YOUR GOAL. Each entry below must be written out exactly, with pictures left out.

RECORDS TO USE.
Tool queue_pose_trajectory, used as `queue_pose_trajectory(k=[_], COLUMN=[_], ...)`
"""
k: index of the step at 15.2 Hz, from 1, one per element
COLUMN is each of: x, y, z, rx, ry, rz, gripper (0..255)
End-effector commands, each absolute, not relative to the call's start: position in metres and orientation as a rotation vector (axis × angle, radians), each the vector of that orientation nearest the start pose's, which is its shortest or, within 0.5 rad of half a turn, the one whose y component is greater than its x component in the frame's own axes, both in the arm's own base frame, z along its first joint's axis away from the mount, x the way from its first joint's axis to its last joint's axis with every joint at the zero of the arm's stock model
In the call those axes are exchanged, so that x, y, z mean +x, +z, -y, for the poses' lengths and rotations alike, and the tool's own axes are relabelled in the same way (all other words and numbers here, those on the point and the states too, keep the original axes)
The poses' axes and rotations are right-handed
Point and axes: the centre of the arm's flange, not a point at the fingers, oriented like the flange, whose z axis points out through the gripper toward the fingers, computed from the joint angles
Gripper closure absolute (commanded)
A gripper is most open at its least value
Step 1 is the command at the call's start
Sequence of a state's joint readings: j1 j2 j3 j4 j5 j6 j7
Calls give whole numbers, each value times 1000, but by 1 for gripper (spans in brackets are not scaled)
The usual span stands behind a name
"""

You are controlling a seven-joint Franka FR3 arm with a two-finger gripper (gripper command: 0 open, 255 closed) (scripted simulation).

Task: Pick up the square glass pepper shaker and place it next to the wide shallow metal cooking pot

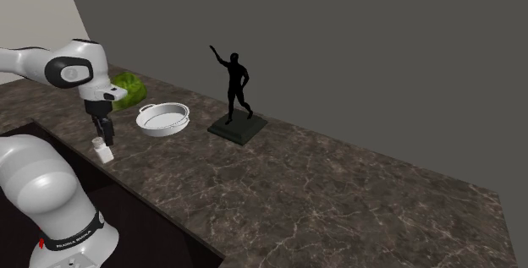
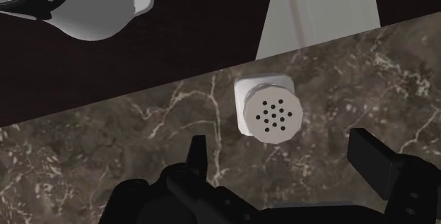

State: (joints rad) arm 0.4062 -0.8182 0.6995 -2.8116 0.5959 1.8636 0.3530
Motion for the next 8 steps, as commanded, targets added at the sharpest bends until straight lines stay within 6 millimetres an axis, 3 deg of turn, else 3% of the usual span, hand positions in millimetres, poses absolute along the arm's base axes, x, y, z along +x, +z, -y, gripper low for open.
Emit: queue_pose_trajectory(k=[1,2,8], x=[135,137,137], y=[380,390,390], z=[-276,-277,-277], rx=[-3160,-3160,-3160], ry=[296,296,296], rz=[441,441,441], gripper=[0,0,0])
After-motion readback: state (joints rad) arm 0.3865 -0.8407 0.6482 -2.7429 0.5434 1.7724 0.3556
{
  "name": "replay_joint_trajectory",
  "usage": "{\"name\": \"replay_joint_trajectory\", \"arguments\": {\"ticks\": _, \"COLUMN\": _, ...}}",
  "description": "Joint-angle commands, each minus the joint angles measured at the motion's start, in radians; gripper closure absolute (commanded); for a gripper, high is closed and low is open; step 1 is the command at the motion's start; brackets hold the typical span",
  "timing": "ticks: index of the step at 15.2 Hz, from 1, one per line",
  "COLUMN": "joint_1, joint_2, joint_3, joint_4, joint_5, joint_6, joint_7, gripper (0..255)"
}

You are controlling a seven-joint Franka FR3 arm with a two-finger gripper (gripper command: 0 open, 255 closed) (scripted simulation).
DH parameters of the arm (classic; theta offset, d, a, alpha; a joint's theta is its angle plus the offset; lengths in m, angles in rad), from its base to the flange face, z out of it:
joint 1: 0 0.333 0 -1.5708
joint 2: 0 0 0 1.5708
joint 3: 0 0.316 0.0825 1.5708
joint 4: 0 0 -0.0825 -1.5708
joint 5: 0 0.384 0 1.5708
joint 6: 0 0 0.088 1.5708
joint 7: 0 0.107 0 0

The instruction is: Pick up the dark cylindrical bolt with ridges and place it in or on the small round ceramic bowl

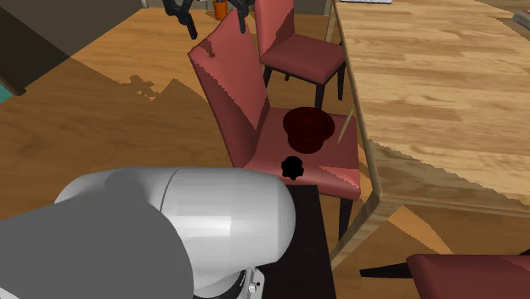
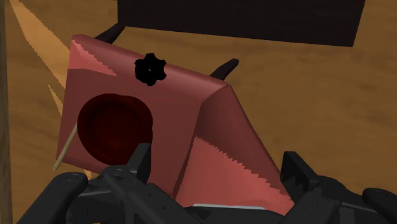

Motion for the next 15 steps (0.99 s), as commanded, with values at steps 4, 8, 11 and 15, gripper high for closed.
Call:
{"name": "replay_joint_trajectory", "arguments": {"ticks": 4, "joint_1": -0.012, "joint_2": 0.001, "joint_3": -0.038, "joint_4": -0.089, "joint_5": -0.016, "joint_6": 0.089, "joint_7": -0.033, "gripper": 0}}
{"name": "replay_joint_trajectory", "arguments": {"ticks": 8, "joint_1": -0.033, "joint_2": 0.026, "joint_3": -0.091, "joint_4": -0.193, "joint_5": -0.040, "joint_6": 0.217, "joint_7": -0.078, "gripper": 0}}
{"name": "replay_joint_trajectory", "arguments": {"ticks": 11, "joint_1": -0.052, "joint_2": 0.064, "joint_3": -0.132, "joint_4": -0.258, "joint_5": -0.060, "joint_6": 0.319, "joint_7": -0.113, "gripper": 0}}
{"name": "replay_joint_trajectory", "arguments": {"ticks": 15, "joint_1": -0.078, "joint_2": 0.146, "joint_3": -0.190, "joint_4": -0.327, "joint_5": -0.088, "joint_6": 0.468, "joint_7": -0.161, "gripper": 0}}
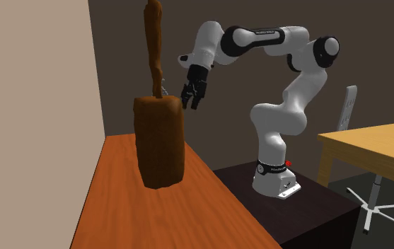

THE COMPLETED TASK.
Tool queue_pose_trajectory, used as `queue_pose_trajectory(k=[_], COLUMN=[_], ...)`
"""
k: index of the step at 15.2 Hz, from 1, one per element
COLUMN is each of: x, y, z, rx, ry, rz, gripper (0..255)
End-effector commands, each absolute, not relative to the call's start: position in metres and orientation as a rotation vector (axis × angle, radians), each the vector of that orientation nearest the start pose's, which is its shortest or, within 0.5 rad of half a turn, the one whose y component is greater than its x component in the frame's own axes, both in the arm's own base frame, z along its first joint's axis away from the mount, x the way from its first joint's axis to its last joint's axis with every joint at the zero of the arm's stock model
In the call those axes are exchanged, so that x, y, z mean +x, +z, -y, for the poses' lengths and rotations alike, and the tool's own axes are relabelled in the same way (all other words and numbers here, those on the point and the states too, keep the original axes)
The poses' axes and rotations are right-handed
Point and axes: the centre of the arm's flange, not a point at the fingers, oriented like the flange, whose z axis points out through the gripper toward the fingers, computed from the joint angles
Gripper closure absolute (commanded)
A gripper is most open at its least value
Step 1 is the command at the call's start
Sequence of a state's joint readings: j1 j2 j3 j4 j5 j6 j7
Calls give whole numbers, each value times 1000, but by 1 for gripper (spans in brackets are not scaled)
The usual span stands behind a name
"""

You are controlling a seven-joint Franka FR3 arm with a two-finger gripper (gripper command: 0 open, 255 closed) (scripted simulation).

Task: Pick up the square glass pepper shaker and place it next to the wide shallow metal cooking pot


State: (joints rad) arm 0.4062 -0.8182 0.6995 -2.8116 0.5959 1.8636 0.3530
Motion for the next 8 steps, as commanded, targets added at the sharpest bends until straight lines stay within 6 millimetres an axis, 3 deg of turn, else 3% of the usual span, hand positions in millimetres, poses absolute along the arm's base axes, x, y, z along +x, +z, -y, gripper low for open.
Emit: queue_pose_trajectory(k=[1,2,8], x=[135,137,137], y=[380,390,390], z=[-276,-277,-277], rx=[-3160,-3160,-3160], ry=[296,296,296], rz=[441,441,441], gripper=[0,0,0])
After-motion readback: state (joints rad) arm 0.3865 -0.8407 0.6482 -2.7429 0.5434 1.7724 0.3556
{
  "name": "replay_joint_trajectory",
  "usage": "{\"name\": \"replay_joint_trajectory\", \"arguments\": {\"ticks\": _, \"COLUMN\": _, ...}}",
  "description": "Joint-angle commands, each minus the joint angles measured at the motion's start, in radians; gripper closure absolute (commanded); for a gripper, high is closed and low is open; step 1 is the command at the motion's start; brackets hold the typical span",
  "timing": "ticks: index of the step at 15.2 Hz, from 1, one per line",
  "COLUMN": "joint_1, joint_2, joint_3, joint_4, joint_5, joint_6, joint_7, gripper (0..255)"
}

You are controlling a seven-joint Franka FR3 arm with a two-finger gripper (gripper command: 0 open, 255 closed) (scripted simulation).
DH parameters of the arm (classic; theta offset, d, a, alpha; a joint's theta is its angle plus the offset; lengths in m, angles in rad), from its base to the flange face, z out of it:
joint 1: 0 0.333 0 -1.5708
joint 2: 0 0 0 1.5708
joint 3: 0 0.316 0.0825 1.5708
joint 4: 0 0 -0.0825 -1.5708
joint 5: 0 0.384 0 1.5708
joint 6: 0 0 0.088 1.5708
joint 7: 0 0.107 0 0

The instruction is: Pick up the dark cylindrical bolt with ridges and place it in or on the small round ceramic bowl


Motion for the next 15 steps (0.99 s), as commanded, with values at steps 4, 8, 11 and 15, gripper high for closed.
Call:
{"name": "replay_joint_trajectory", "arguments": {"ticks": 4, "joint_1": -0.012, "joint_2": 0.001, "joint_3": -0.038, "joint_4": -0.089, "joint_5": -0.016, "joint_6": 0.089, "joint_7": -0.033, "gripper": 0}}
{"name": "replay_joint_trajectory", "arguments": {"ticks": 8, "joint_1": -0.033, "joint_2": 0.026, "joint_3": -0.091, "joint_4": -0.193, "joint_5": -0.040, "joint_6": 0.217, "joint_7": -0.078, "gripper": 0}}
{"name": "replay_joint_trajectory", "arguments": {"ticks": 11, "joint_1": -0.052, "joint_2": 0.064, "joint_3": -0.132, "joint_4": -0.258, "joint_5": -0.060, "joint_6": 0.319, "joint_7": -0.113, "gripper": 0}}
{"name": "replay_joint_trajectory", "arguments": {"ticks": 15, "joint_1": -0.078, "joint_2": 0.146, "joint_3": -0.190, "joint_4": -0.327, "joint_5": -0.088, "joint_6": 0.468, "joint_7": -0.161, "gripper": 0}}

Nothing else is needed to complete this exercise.